Profit Hides Inside the Guest Mix

Allocation does not stop at the property line. Inside each hotel, the same budget yields different profits depending on which guests it attracts.

A marketing euro aimed at high-margin direct bookings and repeat guests returns more than the same euro spent buying OTA volume to fill rooms at thin rates. A capital euro that lifts a high-contribution revenue stream, the restaurant, the meeting space, the spa, returns more than one that simply adds room capacity. The portfolio decision and the segment decision are the same decision at two levels, but most groups make only the first.

The CEO who funds buildings sees half the picture. The CEO who funds the profitable segments and channels inside those buildings sees the half that moves profit.

Put Capital Where It Compounds

The shift is not to spend more. The shift is to decide on return rather than size at both the property and segment levels.
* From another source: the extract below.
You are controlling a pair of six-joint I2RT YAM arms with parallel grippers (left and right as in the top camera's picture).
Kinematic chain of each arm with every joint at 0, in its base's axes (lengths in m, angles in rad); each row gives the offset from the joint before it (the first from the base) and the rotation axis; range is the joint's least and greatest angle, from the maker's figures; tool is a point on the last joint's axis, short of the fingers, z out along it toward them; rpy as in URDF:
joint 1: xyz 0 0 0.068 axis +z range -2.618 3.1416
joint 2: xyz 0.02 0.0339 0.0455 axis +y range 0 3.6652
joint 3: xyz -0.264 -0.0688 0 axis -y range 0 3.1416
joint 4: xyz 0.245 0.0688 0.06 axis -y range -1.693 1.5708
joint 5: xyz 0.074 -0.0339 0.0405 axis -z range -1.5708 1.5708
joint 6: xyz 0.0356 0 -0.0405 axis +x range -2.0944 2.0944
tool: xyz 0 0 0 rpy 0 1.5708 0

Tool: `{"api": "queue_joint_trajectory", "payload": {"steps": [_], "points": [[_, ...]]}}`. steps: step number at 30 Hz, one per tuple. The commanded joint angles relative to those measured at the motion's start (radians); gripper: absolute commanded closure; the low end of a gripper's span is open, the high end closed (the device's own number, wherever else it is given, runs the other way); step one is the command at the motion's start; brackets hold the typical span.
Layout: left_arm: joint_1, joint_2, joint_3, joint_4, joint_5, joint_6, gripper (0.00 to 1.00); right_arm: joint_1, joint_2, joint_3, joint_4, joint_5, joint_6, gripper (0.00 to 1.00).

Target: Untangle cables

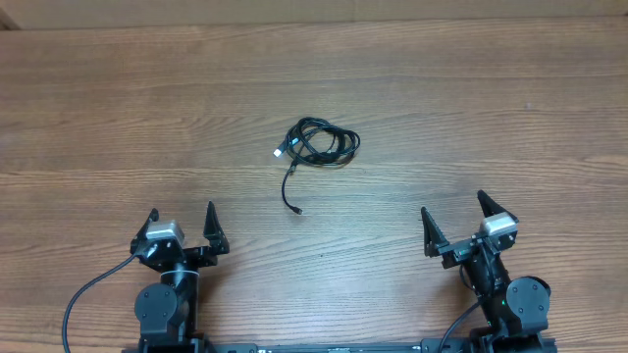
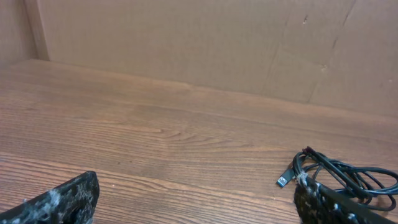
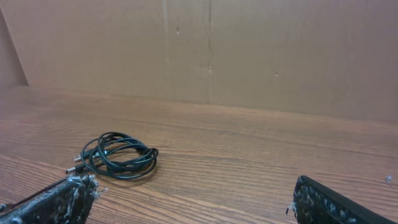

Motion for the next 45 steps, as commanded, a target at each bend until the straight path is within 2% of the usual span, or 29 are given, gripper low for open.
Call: {"api": "queue_joint_trajectory", "payload": {"steps": [1,28,32,38,45], "points": [[0.006,-0.011,-0.004,0.003,-0.009,0.011,0.0,0.005,-0.005,-0.01,0.005,0.007,0.002,0.0],[0.006,-0.011,-0.004,0.006,-0.009,0.011,0.01,0.005,-0.005,-0.01,0.005,0.007,0.002,0.0],[0.006,-0.011,0.001,0.023,-0.008,-0.02,0.0,0.005,-0.005,-0.01,0.005,0.007,0.002,0.0],[0.006,-0.011,0.053,0.013,0.039,-0.037,0.0,0.005,-0.005,-0.01,0.005,0.007,0.002,0.0],[0.006,-0.01,0.22,-0.139,0.039,-0.045,0.0,0.005,-0.005,-0.01,0.005,0.007,0.002,0.0]]}}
Three moves a CEO can make this budget cycle:

  • Rank investments by marginal return, not property size or last year's revenue. The order changes, and the safe, even split stops looking safe.
  • Fund the guest segments and channels that carry the highest margin, not the ones that fill the most rooms.
  • Hold every budget request to one test: how much profit does the next euro create, and how fast does it arrive?

None of this means starving a property that needs help. It means knowing the return on every euro before you commit it, so the help you give actually pays back. The framework that connects these decisions to portfolio-wide profit is Profit-Oriented Revenue Management, fully laid out in the PORM whitepaper.

What Even Allocation Costs You

A group that funds return out-earns a group that funds fairness, and the gap compounds with every budget cycle. The fair split protects feelings in the room today and quietly caps the profit line for years.

Demand Calendar shows the return profile of every property, segment, and revenue stream on one screen, so the allocation decision rests on marginal profit rather than last year's revenue or the loudest voice at the table.

The CEO who knows where the next euro is earned makes a sharper call with every line of the budget. The one who splits it evenly funds the past and waits for the profit that never comes.